Forum Post: America Beyond Capitalism: An "Evolutionary Reconstruction" of the System Is Necessary and Possible
Posted 1 year ago on July 13, 2012, 9:42 a.m. EST by PeterKropotkin
from Oakland, CA
This content is user submitted and not an official statement
By Gar Alperovitz
The first edition of "America Beyond Capitalism" was published a few years too early. Although it argued that the nation already faced a systemic crisis in 2005 (not simply a political or economic crisis), the financial break-down and Great Recession that began in late 2007 had not yet occurred—to say nothing of the political outbreaks that began with the Wall Street "occupation" in late 2011. The book's message seemed distant to many readers. To some, its argument that fundamental institutional rebuilding was necessary—and, on the basis of the evidence, possible—seemed odd. Nor did large numbers take seriously the conclusion's prediction concerning emerging political-economic realities:
The first decades of the twenty-first century are likely to open the way to a serious debate about these and other systemic questions... The prospects for near-term change are obviously not great–especially when such change is conceived in traditional terms. Indeed, although there may be an occasional progressive electoral win, there is every reason to believe that the underlying trends will continue their decaying downward course...
On the other hand, fundamental to the analysis presented in the preceding pages is the observation that for precisely such reasons, there is likely to be an intensified process of much deeper probing, much more serious political analysis, and much more fundamental institutional exploration and development...

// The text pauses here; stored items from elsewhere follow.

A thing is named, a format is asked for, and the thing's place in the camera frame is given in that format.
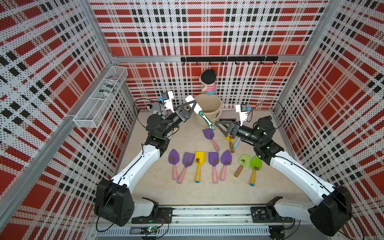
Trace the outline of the white brush green handle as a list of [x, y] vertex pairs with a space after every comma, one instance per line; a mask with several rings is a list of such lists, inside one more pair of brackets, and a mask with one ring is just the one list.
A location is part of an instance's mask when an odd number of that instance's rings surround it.
[[[194, 97], [192, 95], [188, 95], [186, 97], [186, 102], [190, 102], [192, 100], [195, 100]], [[212, 130], [215, 130], [215, 126], [214, 124], [207, 118], [207, 116], [205, 115], [205, 113], [203, 112], [203, 109], [202, 107], [198, 104], [197, 102], [197, 106], [195, 108], [195, 113], [204, 120], [204, 122], [207, 124], [207, 126], [212, 129]]]

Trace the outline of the purple square trowel pink handle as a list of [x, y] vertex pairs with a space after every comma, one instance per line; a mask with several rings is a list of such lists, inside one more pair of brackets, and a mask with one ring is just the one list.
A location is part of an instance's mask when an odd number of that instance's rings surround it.
[[217, 144], [217, 143], [215, 142], [215, 140], [214, 140], [214, 136], [215, 136], [215, 135], [214, 135], [213, 130], [210, 129], [210, 128], [204, 129], [204, 130], [203, 130], [203, 134], [204, 134], [204, 136], [205, 136], [208, 140], [211, 141], [211, 143], [212, 143], [214, 149], [215, 149], [217, 152], [219, 152], [219, 151], [220, 151], [220, 148], [219, 148], [218, 144]]

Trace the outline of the purple pointed trowel pink handle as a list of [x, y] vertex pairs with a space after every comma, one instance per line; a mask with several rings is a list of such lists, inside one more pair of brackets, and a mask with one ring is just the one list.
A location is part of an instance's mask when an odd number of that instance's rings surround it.
[[169, 154], [169, 163], [173, 166], [173, 180], [178, 180], [178, 170], [177, 170], [177, 163], [180, 161], [179, 153], [172, 149]]

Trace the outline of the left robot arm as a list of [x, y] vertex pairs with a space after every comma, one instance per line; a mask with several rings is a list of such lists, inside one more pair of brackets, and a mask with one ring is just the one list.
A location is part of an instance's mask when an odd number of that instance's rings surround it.
[[145, 172], [164, 154], [171, 140], [171, 131], [186, 122], [197, 109], [192, 96], [176, 107], [165, 119], [152, 114], [147, 119], [148, 137], [138, 155], [121, 172], [97, 185], [95, 215], [117, 226], [124, 226], [132, 218], [158, 218], [158, 203], [142, 198], [134, 200], [133, 190]]

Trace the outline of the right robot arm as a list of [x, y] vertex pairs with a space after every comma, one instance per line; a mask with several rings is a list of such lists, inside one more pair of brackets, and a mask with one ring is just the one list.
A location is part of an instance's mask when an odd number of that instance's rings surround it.
[[309, 197], [309, 202], [278, 197], [272, 203], [272, 209], [280, 217], [310, 222], [330, 237], [336, 235], [353, 218], [349, 190], [344, 186], [336, 187], [316, 176], [276, 144], [272, 139], [276, 128], [270, 116], [260, 118], [251, 128], [235, 119], [219, 119], [215, 126], [225, 137], [238, 137], [251, 145], [261, 161], [281, 172]]

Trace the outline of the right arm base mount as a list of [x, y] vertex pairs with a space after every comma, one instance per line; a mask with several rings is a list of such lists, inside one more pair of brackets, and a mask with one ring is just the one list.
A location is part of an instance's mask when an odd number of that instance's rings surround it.
[[274, 204], [282, 198], [281, 196], [276, 196], [267, 202], [265, 206], [251, 207], [253, 223], [293, 223], [294, 220], [292, 218], [281, 217], [275, 210]]

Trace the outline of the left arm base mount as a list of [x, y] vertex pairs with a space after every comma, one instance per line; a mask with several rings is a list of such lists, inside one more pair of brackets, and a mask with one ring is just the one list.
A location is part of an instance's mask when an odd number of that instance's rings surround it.
[[157, 201], [149, 198], [135, 200], [132, 224], [162, 224], [172, 222], [173, 208], [160, 207]]

And only a few readers were willing to accept the book's central judgment that "beneath the surface level of politics-as-usual, it is by no means clear that the public is or will remain quiescent forever—especially if social and economic pain continues, if political elites continue to overreach, and if new directions begin to be clearly defined." Although such an understanding of the emerging historical era no longer seems unusual, the primary theoretical and strategic argument of "America Beyond Capitalism" has yet to be widely confronted—nor its conclusion, that an "evolutionary reconstruction" of the system is not only necessary but well within the range of long run possibility. The argument rests on three challenging assessments: The first and foundational judgment is that (quite apart from other considerations) with the radical decline of organized labor as an institution from 35 percent of the labor force to 6.9 percent in the private sector (11.9 percent overall, and falling), a new progressive politics must ultimately build new institutional foundations to undergird its fundamental approach, or it will continue to remain in an essentially defensive and ultimately declining posture.
The second judgment is that a new longer term institution-building effort—one that at its core is based on the democratization of capital, beginning first at the community and state level and then moving to larger scale as time goes on—is both essential, and also that it is possible.